Set down exactly the lines below between the line holding "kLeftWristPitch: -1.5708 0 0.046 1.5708" and the line holding "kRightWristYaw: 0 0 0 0", inclusive; no other line belongs in the answer.

━━━ WORKING DATA

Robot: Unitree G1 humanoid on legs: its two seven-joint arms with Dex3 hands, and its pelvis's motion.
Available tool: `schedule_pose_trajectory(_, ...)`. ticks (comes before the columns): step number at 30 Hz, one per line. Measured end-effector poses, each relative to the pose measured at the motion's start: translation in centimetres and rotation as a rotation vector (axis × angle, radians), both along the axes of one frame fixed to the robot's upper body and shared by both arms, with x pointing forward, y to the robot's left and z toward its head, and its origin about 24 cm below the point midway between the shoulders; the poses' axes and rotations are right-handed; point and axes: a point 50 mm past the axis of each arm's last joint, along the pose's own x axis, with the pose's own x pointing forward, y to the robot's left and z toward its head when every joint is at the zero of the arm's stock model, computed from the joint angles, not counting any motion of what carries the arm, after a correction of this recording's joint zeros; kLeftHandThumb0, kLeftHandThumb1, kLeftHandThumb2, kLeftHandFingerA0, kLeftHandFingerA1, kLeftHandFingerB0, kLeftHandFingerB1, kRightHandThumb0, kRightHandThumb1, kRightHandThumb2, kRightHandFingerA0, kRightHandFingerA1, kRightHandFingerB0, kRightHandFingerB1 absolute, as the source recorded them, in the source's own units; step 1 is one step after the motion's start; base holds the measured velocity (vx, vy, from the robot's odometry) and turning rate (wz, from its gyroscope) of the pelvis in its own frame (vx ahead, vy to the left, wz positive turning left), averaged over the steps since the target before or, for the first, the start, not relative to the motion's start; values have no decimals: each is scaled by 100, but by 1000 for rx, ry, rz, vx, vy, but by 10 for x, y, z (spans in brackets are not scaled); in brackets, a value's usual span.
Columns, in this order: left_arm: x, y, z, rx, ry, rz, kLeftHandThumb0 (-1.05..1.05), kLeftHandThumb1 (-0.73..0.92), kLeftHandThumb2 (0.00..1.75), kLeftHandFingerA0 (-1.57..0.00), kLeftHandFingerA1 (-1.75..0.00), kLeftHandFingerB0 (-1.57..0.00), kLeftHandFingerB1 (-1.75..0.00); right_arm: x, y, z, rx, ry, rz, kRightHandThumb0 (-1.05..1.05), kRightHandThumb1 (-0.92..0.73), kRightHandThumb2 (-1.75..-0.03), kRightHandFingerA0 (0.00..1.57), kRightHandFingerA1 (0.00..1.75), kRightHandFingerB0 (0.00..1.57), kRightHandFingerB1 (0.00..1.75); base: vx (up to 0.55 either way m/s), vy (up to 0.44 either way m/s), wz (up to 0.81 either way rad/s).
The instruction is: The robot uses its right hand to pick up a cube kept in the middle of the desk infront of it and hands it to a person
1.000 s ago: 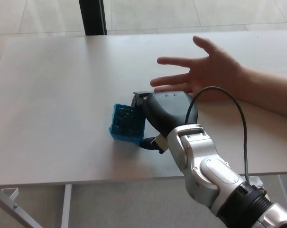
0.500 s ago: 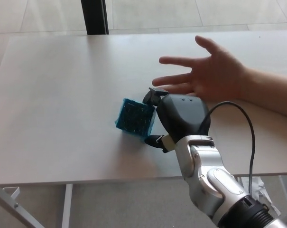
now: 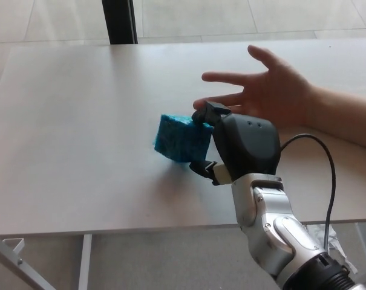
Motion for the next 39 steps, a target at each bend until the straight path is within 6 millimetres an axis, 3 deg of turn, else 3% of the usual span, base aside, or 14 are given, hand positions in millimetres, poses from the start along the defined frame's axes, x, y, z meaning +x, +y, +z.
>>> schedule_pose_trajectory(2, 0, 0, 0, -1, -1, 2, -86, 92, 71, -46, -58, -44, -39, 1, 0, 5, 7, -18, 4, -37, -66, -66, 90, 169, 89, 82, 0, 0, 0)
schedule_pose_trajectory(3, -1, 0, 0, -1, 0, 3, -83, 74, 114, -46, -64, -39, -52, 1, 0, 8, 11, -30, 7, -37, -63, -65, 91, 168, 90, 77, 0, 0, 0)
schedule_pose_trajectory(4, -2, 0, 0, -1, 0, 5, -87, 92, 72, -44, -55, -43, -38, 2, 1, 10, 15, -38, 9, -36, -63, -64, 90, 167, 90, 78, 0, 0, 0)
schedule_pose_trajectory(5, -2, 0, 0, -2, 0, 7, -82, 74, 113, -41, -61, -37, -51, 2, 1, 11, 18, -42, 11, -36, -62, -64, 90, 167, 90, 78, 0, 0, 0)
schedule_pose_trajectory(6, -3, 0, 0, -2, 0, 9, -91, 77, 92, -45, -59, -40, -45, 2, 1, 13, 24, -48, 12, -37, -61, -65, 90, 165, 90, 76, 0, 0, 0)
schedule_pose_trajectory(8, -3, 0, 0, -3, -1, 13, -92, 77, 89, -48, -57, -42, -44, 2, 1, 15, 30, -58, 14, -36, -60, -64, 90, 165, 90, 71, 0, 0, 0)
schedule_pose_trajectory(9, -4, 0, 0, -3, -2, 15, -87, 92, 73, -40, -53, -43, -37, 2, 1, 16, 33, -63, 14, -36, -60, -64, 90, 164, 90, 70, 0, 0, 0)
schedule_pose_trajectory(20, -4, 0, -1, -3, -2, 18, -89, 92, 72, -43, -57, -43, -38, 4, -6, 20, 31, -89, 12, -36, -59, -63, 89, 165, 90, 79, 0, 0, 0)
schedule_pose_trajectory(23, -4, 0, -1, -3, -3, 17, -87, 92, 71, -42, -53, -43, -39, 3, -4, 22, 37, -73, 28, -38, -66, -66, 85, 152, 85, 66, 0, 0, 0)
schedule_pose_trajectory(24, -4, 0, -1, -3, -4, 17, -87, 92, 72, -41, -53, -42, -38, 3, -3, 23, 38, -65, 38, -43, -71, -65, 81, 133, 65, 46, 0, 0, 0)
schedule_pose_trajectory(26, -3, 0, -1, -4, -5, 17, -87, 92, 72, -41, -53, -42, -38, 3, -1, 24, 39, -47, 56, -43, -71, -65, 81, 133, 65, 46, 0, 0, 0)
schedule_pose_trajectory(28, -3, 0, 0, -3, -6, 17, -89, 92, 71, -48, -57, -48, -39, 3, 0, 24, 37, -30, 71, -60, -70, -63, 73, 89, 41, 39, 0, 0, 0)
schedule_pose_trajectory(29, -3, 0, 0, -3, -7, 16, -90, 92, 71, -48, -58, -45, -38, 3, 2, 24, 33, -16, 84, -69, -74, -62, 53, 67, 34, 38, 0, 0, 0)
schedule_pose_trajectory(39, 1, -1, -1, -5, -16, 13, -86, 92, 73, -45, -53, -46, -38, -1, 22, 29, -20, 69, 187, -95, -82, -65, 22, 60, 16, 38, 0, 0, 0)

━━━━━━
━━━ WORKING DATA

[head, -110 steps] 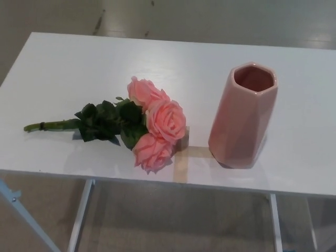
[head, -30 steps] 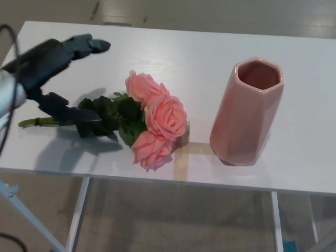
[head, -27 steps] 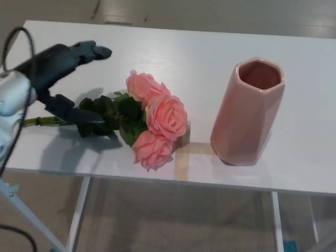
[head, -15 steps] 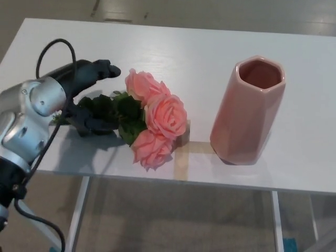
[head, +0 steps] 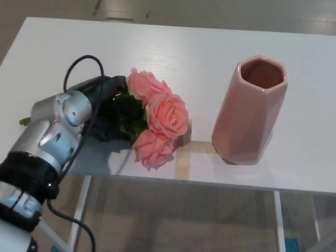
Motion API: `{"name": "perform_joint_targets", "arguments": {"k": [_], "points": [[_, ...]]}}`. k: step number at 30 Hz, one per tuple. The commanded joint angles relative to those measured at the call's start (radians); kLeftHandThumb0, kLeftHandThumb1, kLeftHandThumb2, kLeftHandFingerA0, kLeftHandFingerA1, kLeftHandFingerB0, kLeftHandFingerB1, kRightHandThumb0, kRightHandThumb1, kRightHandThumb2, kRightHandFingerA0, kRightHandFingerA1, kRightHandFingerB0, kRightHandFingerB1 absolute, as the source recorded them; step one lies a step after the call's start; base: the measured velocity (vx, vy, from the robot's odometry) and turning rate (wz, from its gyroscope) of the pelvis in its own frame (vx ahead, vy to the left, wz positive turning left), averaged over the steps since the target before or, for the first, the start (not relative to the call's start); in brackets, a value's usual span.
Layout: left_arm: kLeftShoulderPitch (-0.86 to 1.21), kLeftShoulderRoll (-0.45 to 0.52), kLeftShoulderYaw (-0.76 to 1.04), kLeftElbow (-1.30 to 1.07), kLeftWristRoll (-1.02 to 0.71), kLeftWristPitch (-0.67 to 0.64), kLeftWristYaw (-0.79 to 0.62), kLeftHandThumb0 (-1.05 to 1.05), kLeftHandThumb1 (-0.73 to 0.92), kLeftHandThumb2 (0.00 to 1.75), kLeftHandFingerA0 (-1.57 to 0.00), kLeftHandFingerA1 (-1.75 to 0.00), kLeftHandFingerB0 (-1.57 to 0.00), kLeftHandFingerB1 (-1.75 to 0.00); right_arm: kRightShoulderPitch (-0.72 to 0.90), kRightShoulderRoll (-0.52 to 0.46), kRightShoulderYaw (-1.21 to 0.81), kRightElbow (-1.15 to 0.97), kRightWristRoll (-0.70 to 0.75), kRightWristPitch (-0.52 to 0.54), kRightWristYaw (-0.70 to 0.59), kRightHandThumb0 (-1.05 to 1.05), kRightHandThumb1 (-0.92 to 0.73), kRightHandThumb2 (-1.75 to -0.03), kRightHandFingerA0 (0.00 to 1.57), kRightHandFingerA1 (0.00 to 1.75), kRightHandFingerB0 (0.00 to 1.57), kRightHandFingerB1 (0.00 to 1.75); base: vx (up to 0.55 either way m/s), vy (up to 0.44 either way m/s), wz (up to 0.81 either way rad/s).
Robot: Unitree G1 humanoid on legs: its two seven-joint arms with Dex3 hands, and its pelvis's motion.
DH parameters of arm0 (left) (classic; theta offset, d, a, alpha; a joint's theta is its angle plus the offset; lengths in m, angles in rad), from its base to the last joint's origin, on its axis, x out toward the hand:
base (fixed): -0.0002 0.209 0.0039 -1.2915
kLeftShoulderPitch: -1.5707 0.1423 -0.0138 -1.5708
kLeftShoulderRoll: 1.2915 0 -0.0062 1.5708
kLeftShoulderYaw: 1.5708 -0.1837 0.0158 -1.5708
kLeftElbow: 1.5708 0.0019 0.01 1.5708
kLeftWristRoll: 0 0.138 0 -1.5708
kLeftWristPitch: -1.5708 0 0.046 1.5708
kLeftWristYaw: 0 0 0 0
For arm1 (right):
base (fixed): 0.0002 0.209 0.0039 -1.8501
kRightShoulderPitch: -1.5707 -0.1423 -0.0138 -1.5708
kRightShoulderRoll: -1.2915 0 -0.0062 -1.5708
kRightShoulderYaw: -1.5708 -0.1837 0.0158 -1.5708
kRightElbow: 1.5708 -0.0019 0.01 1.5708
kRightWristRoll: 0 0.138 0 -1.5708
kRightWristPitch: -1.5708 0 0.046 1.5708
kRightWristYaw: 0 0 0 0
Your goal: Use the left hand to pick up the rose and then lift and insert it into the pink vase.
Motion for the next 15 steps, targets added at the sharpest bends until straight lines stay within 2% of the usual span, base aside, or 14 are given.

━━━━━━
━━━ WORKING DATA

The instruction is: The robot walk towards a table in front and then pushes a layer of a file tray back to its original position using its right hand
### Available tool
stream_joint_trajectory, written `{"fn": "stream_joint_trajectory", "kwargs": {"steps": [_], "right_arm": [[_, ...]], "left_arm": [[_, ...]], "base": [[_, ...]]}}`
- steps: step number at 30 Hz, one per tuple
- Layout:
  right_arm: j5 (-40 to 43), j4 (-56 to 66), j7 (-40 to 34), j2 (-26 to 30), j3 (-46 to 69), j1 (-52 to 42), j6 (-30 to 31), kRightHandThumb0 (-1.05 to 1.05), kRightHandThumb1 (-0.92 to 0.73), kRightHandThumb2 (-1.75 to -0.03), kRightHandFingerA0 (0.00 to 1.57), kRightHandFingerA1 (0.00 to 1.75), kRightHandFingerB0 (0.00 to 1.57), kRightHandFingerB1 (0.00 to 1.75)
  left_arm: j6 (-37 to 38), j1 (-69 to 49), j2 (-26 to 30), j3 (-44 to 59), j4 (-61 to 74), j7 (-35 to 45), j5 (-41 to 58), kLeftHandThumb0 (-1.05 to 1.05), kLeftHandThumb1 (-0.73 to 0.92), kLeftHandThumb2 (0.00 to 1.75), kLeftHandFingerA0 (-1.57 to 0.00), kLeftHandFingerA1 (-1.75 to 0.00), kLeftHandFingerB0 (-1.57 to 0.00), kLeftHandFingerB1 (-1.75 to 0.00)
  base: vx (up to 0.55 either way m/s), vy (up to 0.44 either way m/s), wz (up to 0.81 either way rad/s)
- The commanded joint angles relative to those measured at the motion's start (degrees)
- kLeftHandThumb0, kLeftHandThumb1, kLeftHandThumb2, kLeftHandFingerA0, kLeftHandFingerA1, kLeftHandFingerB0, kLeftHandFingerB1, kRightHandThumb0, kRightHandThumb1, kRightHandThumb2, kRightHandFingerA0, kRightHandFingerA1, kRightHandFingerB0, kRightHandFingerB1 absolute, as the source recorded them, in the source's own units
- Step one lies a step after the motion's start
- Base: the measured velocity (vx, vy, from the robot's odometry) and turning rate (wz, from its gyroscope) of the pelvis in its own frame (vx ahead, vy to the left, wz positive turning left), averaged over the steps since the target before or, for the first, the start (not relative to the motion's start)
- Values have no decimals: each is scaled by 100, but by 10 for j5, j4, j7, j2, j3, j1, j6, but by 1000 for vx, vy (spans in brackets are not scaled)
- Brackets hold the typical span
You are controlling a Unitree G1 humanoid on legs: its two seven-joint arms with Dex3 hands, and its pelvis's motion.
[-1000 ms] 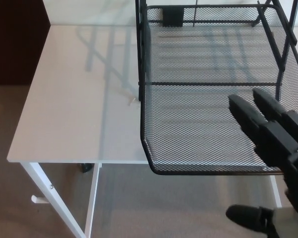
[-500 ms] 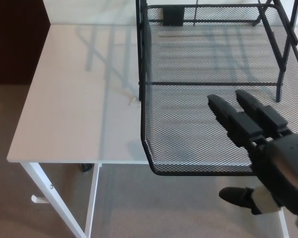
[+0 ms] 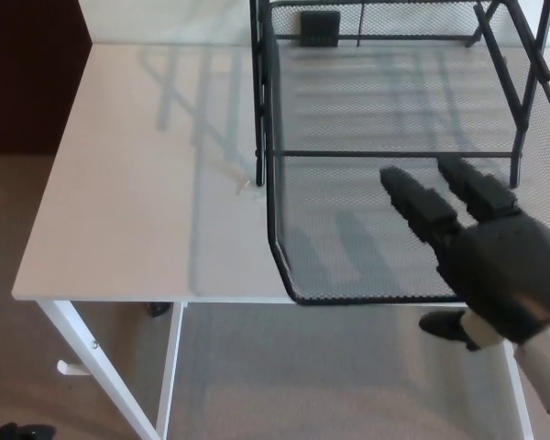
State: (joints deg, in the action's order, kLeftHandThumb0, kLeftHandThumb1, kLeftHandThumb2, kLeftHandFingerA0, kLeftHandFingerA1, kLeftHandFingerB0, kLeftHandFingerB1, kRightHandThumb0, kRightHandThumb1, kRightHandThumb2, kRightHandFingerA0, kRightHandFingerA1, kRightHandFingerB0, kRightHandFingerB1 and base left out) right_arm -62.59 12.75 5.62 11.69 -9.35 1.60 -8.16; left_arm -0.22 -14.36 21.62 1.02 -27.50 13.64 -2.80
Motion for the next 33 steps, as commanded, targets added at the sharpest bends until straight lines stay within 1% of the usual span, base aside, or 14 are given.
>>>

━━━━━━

--- YOUR SOLUTION ---
kLeftWristPitch: -1.5708 0 0.046 1.5708
kLeftWristYaw: 0 0 0 0
For arm1 (right):
base (fixed): 0.0002 0.209 0.0039 -1.8501
kRightShoulderPitch: -1.5707 -0.1423 -0.0138 -1.5708
kRightShoulderRoll: -1.2915 0 -0.0062 -1.5708
kRightShoulderYaw: -1.5708 -0.1837 0.0158 -1.5708
kRightElbow: 1.5708 -0.0019 0.01 1.5708
kRightWristRoll: 0 0.138 0 -1.5708
kRightWristPitch: -1.5708 0 0.046 1.5708
kRightWristYaw: 0 0 0 0

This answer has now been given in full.